For the train companies of the United Kingdom, today was a tough one. How’s this for a headline (which we all gazed at during our morning coffee break):
If you haven’t heard, you can read all about how the poor train companies of the UK copped a battering by commuters on social and traditional media for a ticket machine malfunction. I feel for the commuters but my sympathy today lies with the train companies.

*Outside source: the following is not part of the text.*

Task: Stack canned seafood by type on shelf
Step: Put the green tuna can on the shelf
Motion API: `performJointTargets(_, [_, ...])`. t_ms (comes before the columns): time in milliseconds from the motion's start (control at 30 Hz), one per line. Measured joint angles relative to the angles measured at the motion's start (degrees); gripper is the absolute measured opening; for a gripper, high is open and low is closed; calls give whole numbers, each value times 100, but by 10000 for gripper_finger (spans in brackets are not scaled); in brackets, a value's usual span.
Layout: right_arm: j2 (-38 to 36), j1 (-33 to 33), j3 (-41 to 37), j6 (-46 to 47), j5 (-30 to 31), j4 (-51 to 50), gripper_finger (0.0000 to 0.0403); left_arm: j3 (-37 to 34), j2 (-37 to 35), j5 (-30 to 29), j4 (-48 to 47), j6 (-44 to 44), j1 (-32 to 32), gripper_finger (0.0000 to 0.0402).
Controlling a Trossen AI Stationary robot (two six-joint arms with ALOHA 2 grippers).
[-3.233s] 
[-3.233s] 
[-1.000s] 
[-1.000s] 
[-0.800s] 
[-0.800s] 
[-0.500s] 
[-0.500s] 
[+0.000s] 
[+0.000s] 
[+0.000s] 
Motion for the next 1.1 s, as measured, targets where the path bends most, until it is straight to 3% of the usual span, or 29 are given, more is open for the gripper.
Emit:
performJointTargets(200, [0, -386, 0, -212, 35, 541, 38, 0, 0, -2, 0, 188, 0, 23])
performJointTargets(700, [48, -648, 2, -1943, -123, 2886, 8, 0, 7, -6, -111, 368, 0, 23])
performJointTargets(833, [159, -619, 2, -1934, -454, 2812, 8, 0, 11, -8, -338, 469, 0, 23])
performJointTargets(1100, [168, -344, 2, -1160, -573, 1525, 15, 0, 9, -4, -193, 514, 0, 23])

Well except for the ticket collectors that obviously didn’t get the memo, and handed out fines to those that boarded without a ticket!

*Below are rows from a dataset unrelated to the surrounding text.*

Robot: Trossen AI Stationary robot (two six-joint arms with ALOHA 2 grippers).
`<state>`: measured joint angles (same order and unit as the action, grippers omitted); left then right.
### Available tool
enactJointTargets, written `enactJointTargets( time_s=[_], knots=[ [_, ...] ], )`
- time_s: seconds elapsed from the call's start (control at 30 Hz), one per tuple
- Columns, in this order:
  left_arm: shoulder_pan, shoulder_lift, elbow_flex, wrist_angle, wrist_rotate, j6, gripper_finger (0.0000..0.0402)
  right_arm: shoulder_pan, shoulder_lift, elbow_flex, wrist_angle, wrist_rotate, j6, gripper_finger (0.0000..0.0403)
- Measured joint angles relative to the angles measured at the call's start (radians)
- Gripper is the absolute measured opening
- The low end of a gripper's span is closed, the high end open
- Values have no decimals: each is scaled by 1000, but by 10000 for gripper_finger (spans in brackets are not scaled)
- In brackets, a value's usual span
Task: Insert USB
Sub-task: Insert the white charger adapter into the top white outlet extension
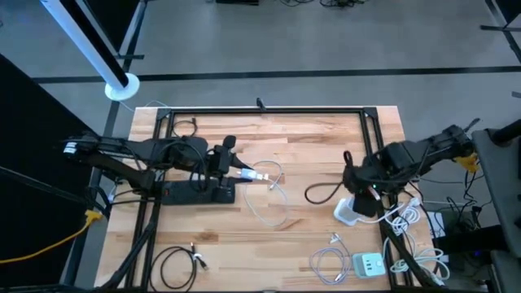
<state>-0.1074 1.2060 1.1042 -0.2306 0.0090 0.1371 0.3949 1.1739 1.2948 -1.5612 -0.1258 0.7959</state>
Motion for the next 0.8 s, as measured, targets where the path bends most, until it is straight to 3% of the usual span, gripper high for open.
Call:
enactJointTargets(
  time_s=[0.23, 0.37, 0.53, 0.8],
  knots=[
    [0, 10, -28, -11, 3, -19, 118, 129, 0, -43, 24, 74, 201, 333],
    [0, 11, -30, -19, 3, -19, 118, 150, 0, -116, 83, 74, 216, 380],
    [0, 11, -32, -57, 3, -19, 118, 153, -11, -227, 162, 74, 231, 396],
    [2, 11, -34, -66, 2, 1, 118, 151, -20, -390, 309, 75, 197, 377]
  ],
)
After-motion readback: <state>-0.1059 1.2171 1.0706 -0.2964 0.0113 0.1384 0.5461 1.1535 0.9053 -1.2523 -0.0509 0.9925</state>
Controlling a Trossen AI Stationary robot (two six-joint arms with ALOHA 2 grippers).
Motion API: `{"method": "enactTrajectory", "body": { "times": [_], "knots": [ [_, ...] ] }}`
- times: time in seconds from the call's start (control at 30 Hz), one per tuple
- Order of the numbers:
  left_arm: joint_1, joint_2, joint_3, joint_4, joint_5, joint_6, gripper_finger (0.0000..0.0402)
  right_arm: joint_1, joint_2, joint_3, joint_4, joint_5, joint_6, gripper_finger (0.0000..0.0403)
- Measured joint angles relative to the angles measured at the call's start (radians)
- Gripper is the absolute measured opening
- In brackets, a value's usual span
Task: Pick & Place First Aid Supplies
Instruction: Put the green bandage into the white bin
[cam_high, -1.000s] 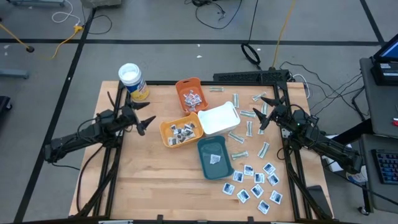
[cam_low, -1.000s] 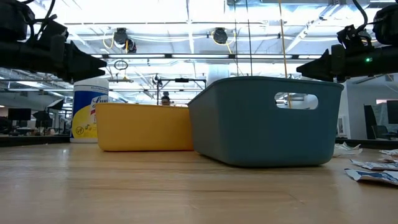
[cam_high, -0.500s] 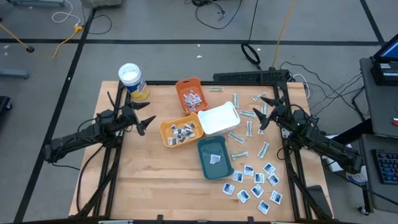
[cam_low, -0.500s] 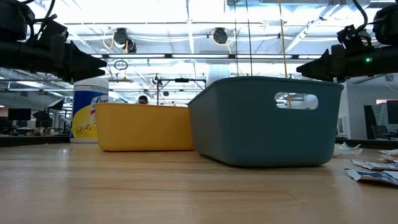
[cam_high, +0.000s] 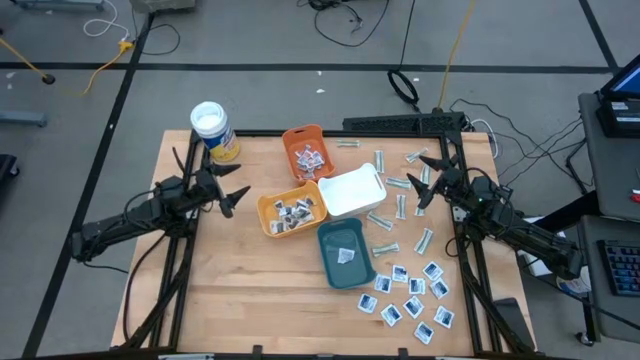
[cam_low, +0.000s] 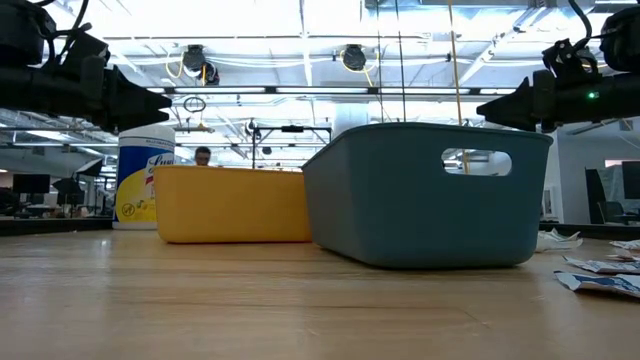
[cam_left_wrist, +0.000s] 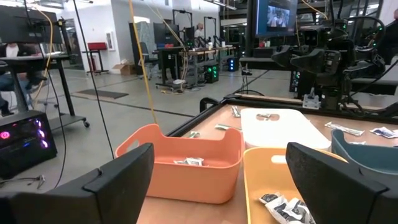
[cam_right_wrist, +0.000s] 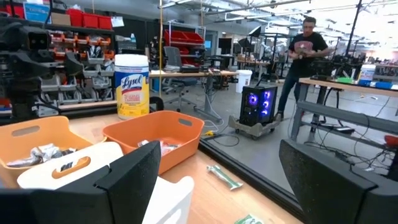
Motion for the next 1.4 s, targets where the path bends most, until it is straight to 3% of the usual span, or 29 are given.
{"method": "enactTrajectory", "body": {
  "times": [0.3,0.73,1.03,1.4],
  "knots": [
    [0.0,0.0,0.0,0.0,0.0,0.002,0.0374,0.0,0.15,0.171,-0.174,0.043,0.07,0.0322],
    [0.0,0.0,0.0,0.0,0.0,0.001,0.0369,0.0,0.583,0.54,-0.612,0.086,0.347,0.0322],
    [0.0,0.0,0.0,0.0,0.0,0.001,0.0375,0.0,0.858,0.75,-0.854,-0.02,0.353,0.0322],
    [0.0,0.0,0.0,0.0,0.0,0.001,0.0369,-0.003,1.039,0.904,-1.152,-0.06,0.372,0.0322]
  ]
}}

Here’s why it’s so hard to be consistently perfect
Purchasing a single ticket is actually a hyper complex transaction from an IT point of view.
The complexity links from the (and let’s list them which isn’t even all of them!):
- front end software the customer uses at the attempted purchase
- third party payment gateway that processes the payment
- integration between the machine (of the device), the software and the gateway
- security certificate required to make a secure transaction
- credit check application
- hosting environment in which all this runs
- interconnection between the transactions that are crossing different hosting environments, from the end user, the train station, and through to the back end applications.

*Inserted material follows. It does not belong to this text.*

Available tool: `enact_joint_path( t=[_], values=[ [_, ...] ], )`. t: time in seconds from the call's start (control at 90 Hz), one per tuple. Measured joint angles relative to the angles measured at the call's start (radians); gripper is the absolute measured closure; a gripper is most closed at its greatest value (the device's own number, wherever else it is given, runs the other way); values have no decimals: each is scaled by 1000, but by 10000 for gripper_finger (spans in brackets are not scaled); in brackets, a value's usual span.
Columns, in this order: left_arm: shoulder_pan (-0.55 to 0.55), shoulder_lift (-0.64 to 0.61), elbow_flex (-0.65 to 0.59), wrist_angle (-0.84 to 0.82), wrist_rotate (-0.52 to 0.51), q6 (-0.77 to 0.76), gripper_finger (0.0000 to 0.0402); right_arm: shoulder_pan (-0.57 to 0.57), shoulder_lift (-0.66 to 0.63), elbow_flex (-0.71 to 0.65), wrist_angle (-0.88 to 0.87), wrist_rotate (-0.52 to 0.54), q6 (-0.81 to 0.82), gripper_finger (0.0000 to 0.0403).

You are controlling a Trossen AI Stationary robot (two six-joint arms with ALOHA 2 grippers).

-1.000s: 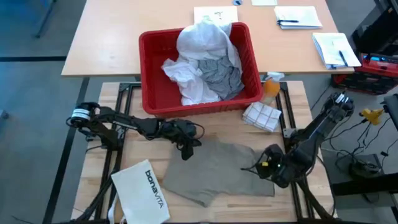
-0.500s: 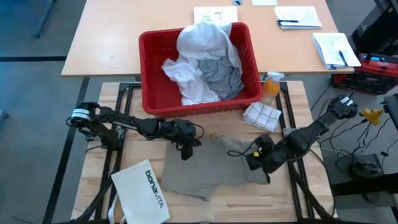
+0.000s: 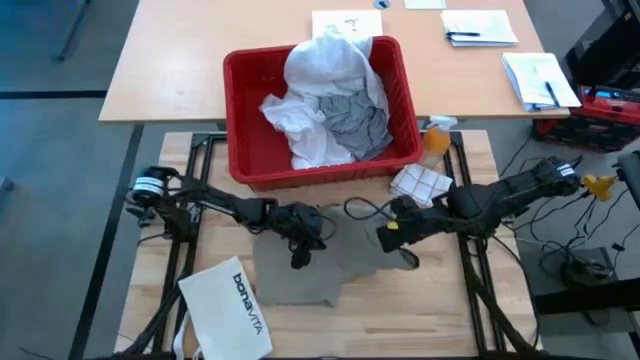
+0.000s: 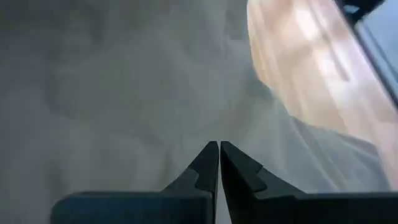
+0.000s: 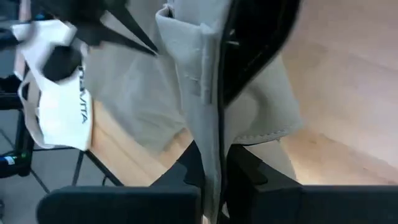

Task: Fold laundry
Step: Fold the brown shorts

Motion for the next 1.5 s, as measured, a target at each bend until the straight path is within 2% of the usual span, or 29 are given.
enact_joint_path(
  t=[0.267, 0.444, 0.533, 0.733, 0.933, 1.067, 1.211, 1.356, 1.5],
  values=[
    [-2, 92, 88, 1, -103, 6, 402, -23, 0, -1, 84, -6, -40, 398],
    [-1, 144, 106, -17, -110, 2, 402, -33, 0, -8, 188, 3, -33, 395],
    [-2, 145, 106, -14, -117, -12, 402, -40, 11, -8, 230, 8, -39, 393],
    [-3, 149, 105, -8, -234, -12, 402, -55, 85, -8, 349, -1, -85, 391],
    [-8, 143, 112, -6, -241, -36, 402, -75, 163, -8, 426, -37, -125, 390],
    [-22, 76, 116, -48, -241, -62, 402, -86, 159, -6, 445, -33, -155, 390],
    [-25, -37, 117, -209, -237, -59, 402, -111, 137, -6, 446, -29, -192, 390],
    [-26, -159, 117, -448, -192, -57, 402, -126, 137, -5, 443, -29, -222, 390],
    [-48, -259, 107, -676, -189, -72, 402, -130, 138, -5, 445, -29, -229, 390]
  ],
)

Yet all the customer cares about is their experience at the machine – it needs to be perfect, or if there’s a problem, it needs to be resolved in seconds…so they can board their train on time.
Not like this:
So what happened today in the UK?
We may not find out for sure what happened but from our experience, monitoring millions, if not billions of transactions a day, there are three common areas where problems can arise. When it comes to IT complexity, rapid release cycles and digital experience, typically problems centre on:
Human error – Oops did I do that?
Software needs updating. Software updates are mostly written by humans, and when multiple humans are working together, it’s not uncommon for mistakes to be made. Even if you have the most stringent pre-production testing, issues can still arise once you push to production because you can never accurately replicate what software will do in the wild.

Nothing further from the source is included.